The Bottom Line of Offshore Development

Report finds a bottom-line benefit to outsourcing. If the project goes well, that is.
The trend toward farming out development work to overseas firms has yielded bottom-line profits to most of the firms that have taken the leap of faith, according to an industry survey.

The Software & Information Industry Association (SIIA) surveyed 114 software companies on the subject of offshoring their development efforts. It found 68 of the firms have offshore operations while 46 have quit or have not done it yet.

For those companies offshoring their work, it's been a boon, with 75 percent of companies reporting a positive impact on revenues and 88 percent reporting a positive impact on profits.

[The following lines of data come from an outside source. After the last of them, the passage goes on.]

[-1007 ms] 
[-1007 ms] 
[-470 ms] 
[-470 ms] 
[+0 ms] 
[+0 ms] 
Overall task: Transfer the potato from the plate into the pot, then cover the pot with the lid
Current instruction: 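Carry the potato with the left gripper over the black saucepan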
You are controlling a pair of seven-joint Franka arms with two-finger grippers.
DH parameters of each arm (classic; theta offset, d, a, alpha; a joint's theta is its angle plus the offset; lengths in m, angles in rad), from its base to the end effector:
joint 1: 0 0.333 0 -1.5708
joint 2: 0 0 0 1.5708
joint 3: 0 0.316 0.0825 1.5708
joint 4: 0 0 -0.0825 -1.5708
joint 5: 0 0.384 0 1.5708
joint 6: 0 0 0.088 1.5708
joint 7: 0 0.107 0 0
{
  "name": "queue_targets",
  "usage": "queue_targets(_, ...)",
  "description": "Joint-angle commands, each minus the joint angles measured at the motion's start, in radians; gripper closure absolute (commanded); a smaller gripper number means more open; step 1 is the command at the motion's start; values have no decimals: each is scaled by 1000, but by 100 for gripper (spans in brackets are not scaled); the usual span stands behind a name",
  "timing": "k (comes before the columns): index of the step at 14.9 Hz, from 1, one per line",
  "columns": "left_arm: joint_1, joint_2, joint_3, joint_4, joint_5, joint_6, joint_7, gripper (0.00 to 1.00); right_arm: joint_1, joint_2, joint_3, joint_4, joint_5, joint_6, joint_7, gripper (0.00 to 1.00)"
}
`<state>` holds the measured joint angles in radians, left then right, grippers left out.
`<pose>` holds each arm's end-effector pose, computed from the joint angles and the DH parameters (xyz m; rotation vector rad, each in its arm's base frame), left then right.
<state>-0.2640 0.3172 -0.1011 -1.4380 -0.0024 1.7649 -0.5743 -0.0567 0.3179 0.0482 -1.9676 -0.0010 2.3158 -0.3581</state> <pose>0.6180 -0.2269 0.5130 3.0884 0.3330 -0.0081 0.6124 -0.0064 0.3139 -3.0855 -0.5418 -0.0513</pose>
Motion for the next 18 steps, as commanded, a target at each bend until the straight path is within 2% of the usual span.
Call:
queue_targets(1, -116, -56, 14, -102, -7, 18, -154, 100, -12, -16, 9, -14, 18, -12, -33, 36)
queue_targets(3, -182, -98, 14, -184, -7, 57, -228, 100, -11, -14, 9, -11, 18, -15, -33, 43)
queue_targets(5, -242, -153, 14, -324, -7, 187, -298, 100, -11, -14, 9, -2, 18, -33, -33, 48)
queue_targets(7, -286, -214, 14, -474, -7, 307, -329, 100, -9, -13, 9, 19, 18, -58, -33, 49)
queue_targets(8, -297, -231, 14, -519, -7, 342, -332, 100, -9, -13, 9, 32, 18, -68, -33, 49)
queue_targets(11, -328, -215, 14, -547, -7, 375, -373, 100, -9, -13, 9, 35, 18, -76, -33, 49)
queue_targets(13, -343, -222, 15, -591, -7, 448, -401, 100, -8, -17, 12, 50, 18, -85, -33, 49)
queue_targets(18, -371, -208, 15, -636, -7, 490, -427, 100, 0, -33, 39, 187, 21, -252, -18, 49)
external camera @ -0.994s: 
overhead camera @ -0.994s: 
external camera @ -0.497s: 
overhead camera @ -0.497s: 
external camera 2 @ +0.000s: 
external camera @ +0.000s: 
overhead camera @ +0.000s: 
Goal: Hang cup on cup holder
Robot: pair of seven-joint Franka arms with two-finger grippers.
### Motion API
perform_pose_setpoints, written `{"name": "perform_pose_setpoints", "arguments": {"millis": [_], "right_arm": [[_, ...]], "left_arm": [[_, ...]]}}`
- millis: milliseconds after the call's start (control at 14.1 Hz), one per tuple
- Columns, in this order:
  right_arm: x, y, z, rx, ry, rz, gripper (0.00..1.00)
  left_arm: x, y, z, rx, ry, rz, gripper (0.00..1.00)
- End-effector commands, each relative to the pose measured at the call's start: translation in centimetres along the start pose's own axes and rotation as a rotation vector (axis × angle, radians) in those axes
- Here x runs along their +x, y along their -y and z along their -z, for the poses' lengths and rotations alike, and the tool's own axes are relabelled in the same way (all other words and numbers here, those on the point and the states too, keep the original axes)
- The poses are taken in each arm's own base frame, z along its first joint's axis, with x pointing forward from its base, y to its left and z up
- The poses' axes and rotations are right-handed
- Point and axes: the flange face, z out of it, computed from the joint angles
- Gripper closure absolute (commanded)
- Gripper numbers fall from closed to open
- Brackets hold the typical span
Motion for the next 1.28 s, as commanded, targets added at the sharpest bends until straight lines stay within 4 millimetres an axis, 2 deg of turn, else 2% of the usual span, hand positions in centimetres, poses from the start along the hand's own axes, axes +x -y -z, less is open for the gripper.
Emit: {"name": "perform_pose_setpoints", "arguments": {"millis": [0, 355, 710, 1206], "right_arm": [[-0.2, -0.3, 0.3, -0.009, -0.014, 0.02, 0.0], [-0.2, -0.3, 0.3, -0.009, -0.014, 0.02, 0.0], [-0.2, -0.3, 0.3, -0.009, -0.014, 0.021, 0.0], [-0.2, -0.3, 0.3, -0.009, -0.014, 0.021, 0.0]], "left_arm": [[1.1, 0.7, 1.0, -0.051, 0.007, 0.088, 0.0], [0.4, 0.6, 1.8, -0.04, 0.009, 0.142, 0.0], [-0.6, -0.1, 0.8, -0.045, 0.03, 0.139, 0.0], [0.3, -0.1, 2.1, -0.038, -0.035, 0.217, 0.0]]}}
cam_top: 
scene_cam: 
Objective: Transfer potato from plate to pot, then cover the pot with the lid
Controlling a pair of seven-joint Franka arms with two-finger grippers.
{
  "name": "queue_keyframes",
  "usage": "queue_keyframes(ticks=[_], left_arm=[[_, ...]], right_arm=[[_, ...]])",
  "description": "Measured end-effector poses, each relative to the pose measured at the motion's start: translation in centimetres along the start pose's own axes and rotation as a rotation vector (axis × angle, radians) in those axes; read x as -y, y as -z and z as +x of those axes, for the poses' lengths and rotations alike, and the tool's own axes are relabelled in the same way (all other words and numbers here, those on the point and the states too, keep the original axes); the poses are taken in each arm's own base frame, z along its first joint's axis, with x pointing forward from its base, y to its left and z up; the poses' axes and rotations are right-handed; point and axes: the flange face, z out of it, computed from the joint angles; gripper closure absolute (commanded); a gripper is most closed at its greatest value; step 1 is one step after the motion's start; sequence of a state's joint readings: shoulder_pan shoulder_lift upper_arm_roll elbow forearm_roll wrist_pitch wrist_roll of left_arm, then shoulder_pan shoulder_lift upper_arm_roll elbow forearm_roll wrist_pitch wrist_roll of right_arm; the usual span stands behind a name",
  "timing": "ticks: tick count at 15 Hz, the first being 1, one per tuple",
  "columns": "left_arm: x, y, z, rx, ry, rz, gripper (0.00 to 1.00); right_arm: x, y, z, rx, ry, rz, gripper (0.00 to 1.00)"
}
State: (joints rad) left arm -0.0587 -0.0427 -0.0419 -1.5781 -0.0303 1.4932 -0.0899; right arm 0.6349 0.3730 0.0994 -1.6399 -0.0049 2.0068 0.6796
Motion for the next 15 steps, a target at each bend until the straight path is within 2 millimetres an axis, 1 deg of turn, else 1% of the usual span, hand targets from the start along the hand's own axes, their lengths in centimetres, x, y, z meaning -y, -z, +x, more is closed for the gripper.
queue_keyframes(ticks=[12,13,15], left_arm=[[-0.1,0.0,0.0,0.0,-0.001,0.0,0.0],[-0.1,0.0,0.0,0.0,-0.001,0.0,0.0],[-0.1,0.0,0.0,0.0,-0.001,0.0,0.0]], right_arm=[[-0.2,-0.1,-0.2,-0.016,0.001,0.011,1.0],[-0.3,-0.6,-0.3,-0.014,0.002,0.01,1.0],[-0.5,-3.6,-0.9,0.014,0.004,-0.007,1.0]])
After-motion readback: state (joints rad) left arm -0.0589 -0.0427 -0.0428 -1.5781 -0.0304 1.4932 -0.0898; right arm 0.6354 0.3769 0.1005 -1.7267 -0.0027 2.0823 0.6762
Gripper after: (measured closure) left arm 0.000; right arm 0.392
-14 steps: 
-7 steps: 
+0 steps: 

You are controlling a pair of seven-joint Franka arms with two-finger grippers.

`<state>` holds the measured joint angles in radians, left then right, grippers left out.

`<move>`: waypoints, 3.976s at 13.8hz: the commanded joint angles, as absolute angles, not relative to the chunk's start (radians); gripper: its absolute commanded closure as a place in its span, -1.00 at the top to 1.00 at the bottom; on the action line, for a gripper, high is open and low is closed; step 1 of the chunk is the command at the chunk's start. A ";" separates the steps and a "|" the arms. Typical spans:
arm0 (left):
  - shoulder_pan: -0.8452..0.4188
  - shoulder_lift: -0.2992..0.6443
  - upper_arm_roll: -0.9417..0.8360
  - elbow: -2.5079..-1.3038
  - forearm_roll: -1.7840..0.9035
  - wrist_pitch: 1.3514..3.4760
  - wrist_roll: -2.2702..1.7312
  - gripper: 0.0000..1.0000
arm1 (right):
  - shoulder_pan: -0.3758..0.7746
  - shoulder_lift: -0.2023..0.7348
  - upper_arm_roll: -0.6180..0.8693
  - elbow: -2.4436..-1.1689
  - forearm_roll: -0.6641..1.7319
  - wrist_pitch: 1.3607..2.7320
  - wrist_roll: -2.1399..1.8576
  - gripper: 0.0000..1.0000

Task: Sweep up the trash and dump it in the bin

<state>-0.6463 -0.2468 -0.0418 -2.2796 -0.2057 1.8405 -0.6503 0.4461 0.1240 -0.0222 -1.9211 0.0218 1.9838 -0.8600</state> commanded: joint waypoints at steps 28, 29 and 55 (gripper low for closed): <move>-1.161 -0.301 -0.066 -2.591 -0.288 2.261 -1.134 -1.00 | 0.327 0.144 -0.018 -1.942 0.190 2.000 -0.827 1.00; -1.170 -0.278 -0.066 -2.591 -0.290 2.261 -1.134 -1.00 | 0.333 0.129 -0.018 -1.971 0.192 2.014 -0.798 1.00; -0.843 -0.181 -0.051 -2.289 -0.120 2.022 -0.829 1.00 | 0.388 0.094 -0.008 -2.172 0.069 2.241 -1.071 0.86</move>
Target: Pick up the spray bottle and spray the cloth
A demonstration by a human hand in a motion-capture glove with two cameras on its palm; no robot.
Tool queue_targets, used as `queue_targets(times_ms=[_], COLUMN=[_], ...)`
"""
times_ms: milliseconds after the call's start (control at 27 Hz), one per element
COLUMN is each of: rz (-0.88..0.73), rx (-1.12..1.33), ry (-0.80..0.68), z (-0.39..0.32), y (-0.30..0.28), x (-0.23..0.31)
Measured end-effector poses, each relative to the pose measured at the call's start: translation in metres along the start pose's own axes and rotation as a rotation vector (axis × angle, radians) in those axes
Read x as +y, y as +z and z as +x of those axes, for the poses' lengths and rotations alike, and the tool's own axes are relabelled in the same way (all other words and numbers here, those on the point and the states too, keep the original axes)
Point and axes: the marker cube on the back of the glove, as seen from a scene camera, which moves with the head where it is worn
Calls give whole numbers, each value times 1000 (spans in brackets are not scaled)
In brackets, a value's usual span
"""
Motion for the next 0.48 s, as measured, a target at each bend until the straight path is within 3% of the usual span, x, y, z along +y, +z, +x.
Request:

Companies move projects offshore, largely to India and China, for cost savings, but also for time to market, according to David Thomas, executive director of the SIIA. It simply takes too long to hire and build a team in the U.S., especially when a team of 50 or 100 is assembled and ready to go in Bangalore or Shanghai.

"They know if they built a whole new team it would take too long. [Offshore], there was a team at an outsourcer ready to go and they could increase their speed to market. If you can get a product to market one-and-a-half to two years earlier, that's a significant improvement in revenues," he told

The lack of talent is also a factor. The U.S. can't produce enough talent, Congress keeps dragging its feet on H1-B visas and with Google on a vertical growth ramp, it's literally grabbing every Java programmer in the Silicon Valley it can get.

"Offshoring is not costing people jobs," said Thomas. "In the Silicon Valley, the unemployment rate among engineers is about zero. There was a lot of concern it would be the other way around but we're just not seeing that."

Companies that quit often did so because they didn't get the immediate cost savings they assumed would come from moving from a large U.S. city to India or China. "Many entered into it thinking they would get a five-times cost savings. Very rarely do you save money -- especially the first few years -- because there's a lot of investment in money and bringing people up to speed," said Thomas.

Other issues included language, cultural barriers, the time difference, and, in some cases, the quality of the product wasn't very good. And while India and China have come a long way, they've still got a long way to go, too.

"A lot of infrastructure has to be built; that's why a lot of companies gave up," said Thomas. They thought they could wave a magic wand and have a bunch of engineers working for them. Then they found out they had to get a place, invest in computers, infrastructure, and so on."

The companies that refused to go mostly cited fear of a loss of control of their software or outright theft of their intellectual property. "There really haven't been any instances of that. That fear really didn't materialize, particularly since it was such a big concern," he said.

But Jim Duggan, research director at Gartner who follows development issues, said it has been a problem. "They're [SIIA] not looking very hard as far as I can tell. The typical stories you get back from India from packaged software vendors is they had to use pretty heavy encryption keys and copy protection to avoid employees taking copies outside the company," he said.

Usually the businesses are mindful of intellectual property; it's the individuals with the sticky fingers, he said.